▶ _About this exercise_: Only one stretch of the records below is wanted: the lines from the one holding "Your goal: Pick" through the one holding "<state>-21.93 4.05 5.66". Return it exactly, both ends included.

_ _ _ _ _ _ _

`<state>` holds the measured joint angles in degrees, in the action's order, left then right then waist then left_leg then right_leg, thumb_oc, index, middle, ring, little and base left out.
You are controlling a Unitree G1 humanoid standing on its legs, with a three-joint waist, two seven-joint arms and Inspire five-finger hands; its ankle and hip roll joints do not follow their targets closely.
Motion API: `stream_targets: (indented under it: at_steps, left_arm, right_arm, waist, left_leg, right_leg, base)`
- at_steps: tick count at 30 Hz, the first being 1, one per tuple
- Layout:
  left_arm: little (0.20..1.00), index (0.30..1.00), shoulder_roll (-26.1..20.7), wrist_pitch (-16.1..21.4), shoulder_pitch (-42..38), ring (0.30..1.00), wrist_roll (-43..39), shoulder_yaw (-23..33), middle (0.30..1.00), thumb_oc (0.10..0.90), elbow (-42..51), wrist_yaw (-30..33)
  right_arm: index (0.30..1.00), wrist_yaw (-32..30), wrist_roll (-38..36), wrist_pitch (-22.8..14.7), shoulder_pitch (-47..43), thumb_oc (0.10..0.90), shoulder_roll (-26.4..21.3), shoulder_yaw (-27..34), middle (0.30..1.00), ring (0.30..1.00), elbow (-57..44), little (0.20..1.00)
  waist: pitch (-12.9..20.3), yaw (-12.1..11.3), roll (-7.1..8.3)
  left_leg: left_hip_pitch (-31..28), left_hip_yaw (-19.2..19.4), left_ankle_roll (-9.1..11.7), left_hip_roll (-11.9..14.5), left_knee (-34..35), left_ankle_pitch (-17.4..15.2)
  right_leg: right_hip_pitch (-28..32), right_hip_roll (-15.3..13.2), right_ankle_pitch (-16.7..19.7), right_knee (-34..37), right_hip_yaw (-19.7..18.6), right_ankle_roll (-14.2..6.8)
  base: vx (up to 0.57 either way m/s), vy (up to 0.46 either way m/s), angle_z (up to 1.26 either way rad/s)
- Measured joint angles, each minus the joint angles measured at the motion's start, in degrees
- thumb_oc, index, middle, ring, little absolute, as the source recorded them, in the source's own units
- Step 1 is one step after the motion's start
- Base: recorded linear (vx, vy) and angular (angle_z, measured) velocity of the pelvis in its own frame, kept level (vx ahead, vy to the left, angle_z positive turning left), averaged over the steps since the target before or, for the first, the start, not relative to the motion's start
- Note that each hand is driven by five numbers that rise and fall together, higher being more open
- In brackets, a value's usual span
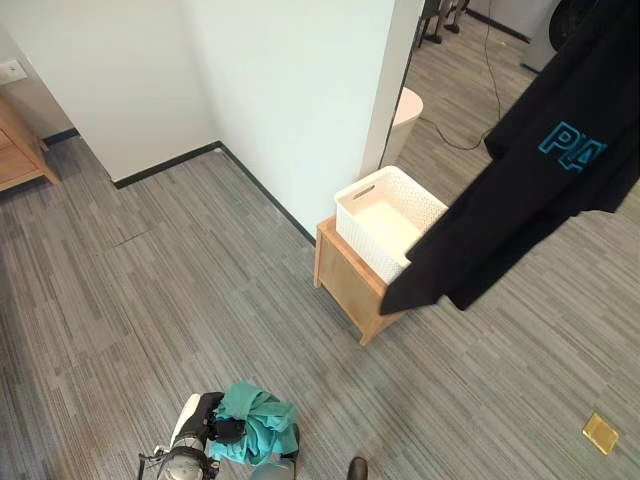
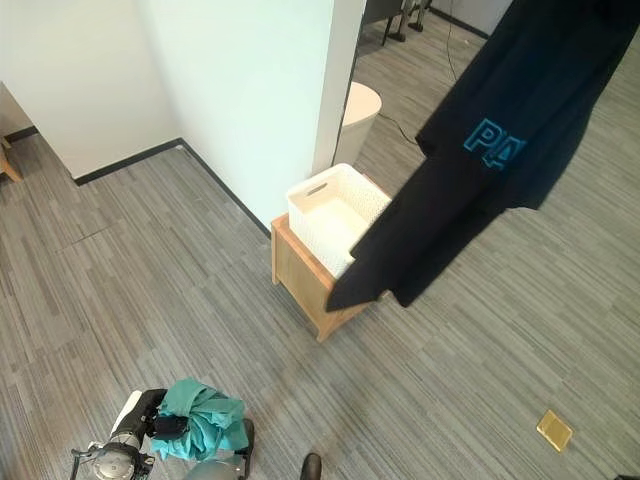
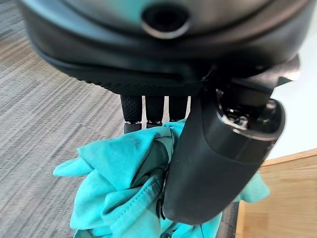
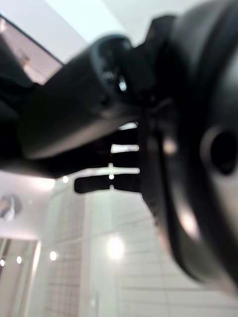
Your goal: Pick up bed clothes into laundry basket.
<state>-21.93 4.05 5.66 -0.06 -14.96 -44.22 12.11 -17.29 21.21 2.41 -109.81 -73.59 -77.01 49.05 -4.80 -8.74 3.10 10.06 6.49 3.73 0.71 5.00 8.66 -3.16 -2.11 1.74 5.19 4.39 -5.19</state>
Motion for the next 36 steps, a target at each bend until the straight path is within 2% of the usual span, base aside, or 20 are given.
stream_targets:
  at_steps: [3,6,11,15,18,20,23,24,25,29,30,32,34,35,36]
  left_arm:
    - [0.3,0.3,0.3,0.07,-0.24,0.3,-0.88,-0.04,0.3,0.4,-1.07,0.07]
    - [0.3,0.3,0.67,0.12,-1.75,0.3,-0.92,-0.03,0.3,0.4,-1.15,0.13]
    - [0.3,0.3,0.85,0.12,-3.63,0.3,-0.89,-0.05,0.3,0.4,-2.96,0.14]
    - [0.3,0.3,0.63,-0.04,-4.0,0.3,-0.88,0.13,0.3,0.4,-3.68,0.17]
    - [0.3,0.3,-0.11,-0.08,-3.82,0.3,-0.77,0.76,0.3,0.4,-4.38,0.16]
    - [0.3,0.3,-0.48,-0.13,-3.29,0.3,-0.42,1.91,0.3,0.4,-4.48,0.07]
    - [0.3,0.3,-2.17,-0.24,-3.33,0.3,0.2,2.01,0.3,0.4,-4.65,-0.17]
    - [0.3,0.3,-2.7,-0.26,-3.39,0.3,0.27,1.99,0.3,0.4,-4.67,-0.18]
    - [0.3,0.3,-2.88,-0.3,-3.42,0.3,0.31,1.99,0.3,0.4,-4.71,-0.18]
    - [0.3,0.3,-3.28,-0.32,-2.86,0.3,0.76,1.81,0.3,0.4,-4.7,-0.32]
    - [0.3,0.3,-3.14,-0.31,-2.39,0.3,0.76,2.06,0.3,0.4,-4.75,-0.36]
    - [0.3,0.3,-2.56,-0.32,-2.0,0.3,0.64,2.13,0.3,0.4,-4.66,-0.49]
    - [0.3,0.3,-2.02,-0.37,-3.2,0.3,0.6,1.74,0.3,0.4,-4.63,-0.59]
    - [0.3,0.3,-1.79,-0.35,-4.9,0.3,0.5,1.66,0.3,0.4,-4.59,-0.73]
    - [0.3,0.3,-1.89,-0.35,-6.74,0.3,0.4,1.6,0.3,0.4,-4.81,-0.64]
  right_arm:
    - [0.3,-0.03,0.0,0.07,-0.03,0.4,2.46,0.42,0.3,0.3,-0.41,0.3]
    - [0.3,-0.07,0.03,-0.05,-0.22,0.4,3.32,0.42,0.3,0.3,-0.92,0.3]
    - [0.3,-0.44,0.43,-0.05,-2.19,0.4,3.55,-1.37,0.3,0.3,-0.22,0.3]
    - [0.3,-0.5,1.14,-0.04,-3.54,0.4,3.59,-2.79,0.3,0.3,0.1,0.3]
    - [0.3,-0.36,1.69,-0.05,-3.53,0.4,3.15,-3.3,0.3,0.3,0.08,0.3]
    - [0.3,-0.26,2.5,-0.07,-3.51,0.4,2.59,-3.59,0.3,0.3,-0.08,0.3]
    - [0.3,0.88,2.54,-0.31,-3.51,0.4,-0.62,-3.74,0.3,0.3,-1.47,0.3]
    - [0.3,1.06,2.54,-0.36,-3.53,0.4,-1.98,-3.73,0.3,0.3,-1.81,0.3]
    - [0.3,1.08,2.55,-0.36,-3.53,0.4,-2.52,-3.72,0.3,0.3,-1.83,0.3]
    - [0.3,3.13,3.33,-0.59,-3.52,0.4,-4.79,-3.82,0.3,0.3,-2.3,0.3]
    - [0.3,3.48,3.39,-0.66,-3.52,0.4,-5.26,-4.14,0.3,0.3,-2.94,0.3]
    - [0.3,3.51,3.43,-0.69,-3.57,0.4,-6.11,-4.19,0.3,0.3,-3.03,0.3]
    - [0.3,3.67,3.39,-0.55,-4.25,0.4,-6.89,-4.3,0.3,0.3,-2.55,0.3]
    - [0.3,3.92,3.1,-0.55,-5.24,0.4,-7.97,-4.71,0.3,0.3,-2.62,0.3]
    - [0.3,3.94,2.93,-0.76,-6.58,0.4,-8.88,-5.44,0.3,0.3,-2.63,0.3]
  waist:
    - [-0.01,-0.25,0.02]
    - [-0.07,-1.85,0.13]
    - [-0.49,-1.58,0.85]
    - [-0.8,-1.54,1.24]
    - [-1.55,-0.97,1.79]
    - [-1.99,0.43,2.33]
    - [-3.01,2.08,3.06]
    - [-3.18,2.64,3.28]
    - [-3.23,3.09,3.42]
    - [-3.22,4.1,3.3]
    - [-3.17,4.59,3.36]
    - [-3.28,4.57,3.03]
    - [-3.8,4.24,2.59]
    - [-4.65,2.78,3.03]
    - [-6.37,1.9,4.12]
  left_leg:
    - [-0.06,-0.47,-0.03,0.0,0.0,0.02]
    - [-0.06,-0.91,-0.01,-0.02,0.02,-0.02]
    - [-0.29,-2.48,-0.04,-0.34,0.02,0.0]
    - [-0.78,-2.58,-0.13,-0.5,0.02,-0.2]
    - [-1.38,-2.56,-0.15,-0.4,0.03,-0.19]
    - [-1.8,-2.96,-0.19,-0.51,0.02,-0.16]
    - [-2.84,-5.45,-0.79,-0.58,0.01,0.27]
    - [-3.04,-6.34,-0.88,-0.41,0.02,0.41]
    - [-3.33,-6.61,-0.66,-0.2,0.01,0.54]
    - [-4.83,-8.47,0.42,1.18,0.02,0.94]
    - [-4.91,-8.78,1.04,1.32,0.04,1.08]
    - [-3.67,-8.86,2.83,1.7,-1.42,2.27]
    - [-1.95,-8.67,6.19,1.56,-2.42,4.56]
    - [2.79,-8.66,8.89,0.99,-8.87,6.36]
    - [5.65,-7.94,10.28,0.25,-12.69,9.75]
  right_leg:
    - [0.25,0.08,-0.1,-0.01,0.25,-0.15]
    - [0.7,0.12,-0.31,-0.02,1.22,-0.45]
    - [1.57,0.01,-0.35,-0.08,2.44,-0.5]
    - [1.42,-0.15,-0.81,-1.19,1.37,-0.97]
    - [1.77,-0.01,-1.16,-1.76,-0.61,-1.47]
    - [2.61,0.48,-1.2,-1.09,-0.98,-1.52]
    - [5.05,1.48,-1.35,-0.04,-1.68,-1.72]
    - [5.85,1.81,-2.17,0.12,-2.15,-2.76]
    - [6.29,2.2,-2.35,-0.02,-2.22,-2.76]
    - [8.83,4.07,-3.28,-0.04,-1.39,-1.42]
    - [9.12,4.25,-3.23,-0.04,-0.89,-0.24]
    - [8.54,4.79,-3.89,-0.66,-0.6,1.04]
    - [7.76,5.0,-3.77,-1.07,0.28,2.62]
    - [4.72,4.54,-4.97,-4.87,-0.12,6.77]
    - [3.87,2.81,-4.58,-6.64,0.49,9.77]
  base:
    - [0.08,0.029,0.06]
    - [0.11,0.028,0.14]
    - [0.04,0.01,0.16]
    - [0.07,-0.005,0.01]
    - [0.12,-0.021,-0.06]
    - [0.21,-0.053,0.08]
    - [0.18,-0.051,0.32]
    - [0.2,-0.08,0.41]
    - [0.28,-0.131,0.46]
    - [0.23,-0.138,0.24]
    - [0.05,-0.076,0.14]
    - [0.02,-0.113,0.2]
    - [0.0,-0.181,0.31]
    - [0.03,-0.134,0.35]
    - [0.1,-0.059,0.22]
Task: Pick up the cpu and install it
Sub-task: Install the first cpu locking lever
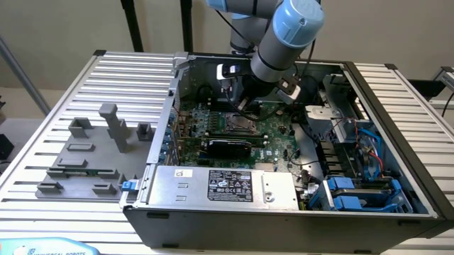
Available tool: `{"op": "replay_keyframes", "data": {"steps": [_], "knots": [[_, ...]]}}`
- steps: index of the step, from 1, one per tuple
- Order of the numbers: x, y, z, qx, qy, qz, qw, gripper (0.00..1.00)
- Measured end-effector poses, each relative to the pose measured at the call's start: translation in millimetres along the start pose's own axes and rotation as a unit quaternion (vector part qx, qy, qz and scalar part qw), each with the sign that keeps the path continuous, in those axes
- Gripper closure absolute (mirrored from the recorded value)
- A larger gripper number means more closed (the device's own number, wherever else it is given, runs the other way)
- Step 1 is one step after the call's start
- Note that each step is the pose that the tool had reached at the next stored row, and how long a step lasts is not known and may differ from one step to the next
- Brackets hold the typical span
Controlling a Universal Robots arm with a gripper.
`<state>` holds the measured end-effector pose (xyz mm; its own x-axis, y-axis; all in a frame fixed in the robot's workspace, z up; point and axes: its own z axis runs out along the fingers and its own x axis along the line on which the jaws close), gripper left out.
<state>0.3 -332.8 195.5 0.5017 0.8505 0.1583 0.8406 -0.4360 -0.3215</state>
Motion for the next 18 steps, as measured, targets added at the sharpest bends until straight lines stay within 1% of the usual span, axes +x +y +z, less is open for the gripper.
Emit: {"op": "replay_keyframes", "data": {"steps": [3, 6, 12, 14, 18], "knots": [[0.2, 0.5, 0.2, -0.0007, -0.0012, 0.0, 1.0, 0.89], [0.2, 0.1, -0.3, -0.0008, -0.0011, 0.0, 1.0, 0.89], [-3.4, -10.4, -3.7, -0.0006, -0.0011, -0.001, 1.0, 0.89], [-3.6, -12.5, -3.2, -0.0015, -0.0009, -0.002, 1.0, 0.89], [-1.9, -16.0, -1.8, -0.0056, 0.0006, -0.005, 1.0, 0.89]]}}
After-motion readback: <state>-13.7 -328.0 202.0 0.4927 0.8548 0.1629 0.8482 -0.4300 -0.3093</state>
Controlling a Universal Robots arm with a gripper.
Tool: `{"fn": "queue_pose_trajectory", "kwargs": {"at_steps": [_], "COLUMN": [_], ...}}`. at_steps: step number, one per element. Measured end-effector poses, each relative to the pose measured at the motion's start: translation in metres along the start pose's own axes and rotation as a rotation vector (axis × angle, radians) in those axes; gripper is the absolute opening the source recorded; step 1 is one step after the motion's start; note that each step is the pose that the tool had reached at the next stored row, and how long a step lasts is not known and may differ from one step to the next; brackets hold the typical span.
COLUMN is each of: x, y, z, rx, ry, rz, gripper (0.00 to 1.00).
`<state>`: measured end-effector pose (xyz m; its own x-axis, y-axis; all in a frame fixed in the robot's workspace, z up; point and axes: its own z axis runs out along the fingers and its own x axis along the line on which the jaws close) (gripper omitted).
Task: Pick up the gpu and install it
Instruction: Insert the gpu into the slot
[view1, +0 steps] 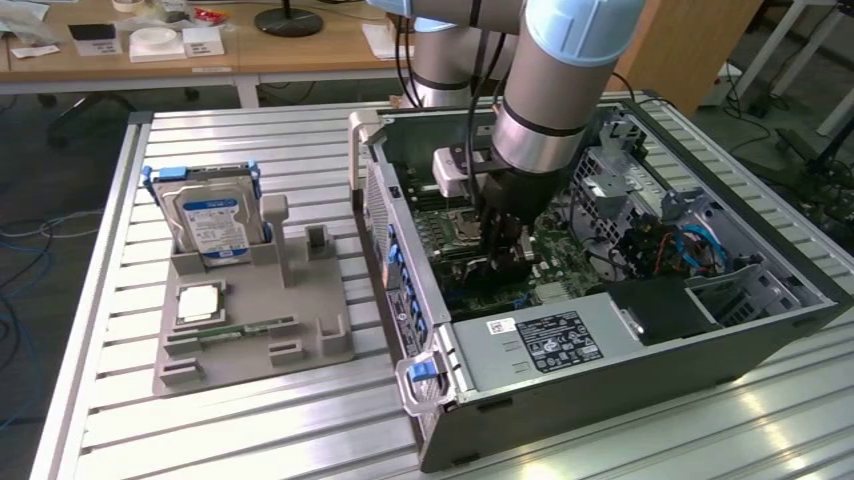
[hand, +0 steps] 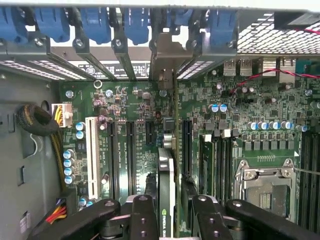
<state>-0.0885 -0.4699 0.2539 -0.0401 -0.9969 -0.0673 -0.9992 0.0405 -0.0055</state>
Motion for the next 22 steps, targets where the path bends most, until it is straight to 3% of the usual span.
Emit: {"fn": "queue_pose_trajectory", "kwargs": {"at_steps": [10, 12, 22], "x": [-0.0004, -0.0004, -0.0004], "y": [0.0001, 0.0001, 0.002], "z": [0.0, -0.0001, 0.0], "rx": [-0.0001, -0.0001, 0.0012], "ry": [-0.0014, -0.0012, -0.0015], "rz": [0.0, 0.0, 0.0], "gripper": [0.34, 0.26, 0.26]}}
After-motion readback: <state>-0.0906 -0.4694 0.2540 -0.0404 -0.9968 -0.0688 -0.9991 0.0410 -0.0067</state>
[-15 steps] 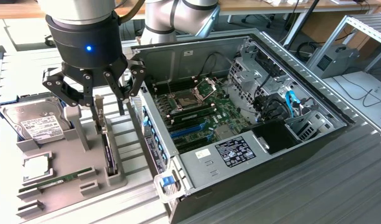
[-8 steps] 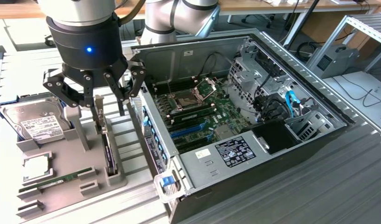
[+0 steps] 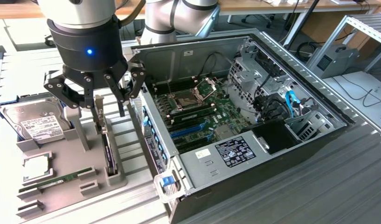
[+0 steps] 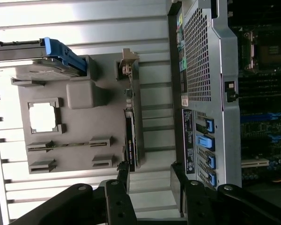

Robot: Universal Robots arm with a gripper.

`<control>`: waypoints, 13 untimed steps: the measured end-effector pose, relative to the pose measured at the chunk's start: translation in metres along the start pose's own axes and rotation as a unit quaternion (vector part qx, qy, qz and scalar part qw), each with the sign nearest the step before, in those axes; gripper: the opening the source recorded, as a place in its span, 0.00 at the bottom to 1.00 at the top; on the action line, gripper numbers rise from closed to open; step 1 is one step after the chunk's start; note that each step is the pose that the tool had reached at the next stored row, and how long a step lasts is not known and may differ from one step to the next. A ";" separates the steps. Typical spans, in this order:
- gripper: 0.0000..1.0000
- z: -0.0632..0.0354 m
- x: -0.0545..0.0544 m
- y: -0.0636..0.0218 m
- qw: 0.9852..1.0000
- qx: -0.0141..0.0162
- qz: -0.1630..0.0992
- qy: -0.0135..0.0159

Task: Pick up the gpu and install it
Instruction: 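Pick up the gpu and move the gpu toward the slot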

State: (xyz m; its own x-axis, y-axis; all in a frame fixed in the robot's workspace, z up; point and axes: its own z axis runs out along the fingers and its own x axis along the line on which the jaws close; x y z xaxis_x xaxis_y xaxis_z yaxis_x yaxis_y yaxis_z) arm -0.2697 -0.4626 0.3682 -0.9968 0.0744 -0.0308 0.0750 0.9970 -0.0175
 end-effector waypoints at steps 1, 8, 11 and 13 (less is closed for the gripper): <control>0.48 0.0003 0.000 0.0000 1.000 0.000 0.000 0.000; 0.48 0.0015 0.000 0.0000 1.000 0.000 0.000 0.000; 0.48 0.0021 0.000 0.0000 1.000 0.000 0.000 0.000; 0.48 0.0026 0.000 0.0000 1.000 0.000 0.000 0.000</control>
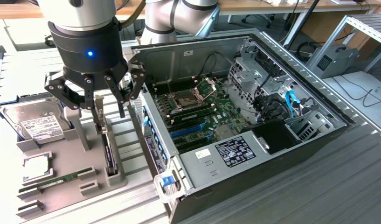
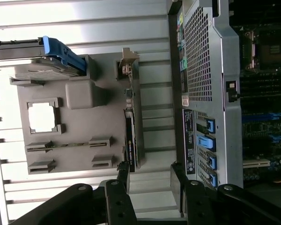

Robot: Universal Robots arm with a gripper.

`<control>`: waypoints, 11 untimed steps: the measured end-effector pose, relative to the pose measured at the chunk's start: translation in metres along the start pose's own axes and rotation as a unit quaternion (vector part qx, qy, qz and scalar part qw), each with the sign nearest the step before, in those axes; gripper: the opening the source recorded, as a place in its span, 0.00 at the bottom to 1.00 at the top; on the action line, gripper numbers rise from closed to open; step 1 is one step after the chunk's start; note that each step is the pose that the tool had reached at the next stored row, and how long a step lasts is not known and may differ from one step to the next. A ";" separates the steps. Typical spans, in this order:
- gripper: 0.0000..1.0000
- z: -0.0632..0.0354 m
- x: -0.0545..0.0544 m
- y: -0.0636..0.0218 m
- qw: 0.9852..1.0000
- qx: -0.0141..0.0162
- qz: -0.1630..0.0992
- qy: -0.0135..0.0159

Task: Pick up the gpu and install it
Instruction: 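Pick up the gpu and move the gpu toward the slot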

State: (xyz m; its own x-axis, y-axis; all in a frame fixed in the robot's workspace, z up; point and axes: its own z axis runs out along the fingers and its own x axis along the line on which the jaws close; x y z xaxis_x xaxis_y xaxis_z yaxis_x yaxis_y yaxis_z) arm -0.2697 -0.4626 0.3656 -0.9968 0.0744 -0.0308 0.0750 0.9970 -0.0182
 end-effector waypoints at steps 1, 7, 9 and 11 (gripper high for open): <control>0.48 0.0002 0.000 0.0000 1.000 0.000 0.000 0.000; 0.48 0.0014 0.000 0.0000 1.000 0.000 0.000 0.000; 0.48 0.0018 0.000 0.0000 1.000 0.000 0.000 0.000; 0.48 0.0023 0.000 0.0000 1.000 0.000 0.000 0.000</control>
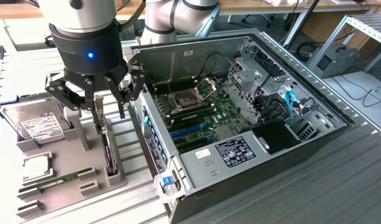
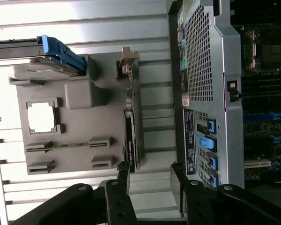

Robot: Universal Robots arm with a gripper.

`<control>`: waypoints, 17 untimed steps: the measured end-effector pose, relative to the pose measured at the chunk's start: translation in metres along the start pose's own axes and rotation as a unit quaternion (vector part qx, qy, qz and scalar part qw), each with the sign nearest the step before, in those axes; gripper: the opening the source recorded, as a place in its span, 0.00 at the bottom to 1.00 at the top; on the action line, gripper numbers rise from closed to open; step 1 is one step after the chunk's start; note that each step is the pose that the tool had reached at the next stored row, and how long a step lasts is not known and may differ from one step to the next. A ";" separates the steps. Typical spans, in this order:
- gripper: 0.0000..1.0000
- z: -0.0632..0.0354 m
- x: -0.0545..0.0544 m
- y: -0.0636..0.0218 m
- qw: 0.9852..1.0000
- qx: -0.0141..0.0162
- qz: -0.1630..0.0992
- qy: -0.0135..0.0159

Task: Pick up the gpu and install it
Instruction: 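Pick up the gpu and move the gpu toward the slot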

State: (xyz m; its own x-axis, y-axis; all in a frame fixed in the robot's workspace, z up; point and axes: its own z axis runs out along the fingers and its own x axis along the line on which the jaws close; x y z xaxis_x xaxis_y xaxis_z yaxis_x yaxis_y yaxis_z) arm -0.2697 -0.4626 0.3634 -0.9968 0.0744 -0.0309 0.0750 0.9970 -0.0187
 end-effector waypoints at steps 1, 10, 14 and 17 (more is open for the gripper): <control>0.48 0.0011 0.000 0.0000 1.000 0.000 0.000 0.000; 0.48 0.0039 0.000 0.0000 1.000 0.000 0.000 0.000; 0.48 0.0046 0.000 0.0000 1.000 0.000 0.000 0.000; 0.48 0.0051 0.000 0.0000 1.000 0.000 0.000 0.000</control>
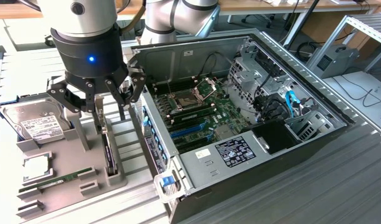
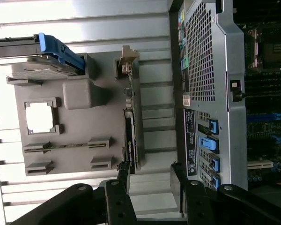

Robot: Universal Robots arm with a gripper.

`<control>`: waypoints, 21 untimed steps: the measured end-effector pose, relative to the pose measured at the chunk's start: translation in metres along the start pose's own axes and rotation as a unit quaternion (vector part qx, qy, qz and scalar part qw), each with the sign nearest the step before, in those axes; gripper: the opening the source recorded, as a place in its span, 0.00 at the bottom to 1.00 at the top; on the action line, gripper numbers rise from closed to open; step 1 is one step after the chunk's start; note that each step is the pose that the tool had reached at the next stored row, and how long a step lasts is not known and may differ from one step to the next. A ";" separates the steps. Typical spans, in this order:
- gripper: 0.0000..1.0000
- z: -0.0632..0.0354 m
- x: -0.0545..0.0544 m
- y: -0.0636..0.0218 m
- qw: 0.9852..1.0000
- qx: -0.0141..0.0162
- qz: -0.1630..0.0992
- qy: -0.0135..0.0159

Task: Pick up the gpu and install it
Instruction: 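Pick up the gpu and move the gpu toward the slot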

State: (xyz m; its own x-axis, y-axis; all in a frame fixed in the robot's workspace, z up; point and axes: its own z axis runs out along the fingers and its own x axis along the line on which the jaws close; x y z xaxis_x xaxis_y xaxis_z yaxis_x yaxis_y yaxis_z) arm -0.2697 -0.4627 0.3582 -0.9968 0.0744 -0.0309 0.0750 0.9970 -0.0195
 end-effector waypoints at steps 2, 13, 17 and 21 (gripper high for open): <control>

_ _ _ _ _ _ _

▶ _Reply_:
Your goal: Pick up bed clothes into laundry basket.
<state>-21.93 4.05 5.66 -0.06 -14.96 -44.22 12.11 -17.29 21.21 2.41 -109.81 -73.59 -77.01 49.05 -4.80 -8.74 3.10 10.06 6.49 3.73 0.71 5.00 8.66 -3.16 -2.11 1.74 5.19 4.39 -5.19</state>

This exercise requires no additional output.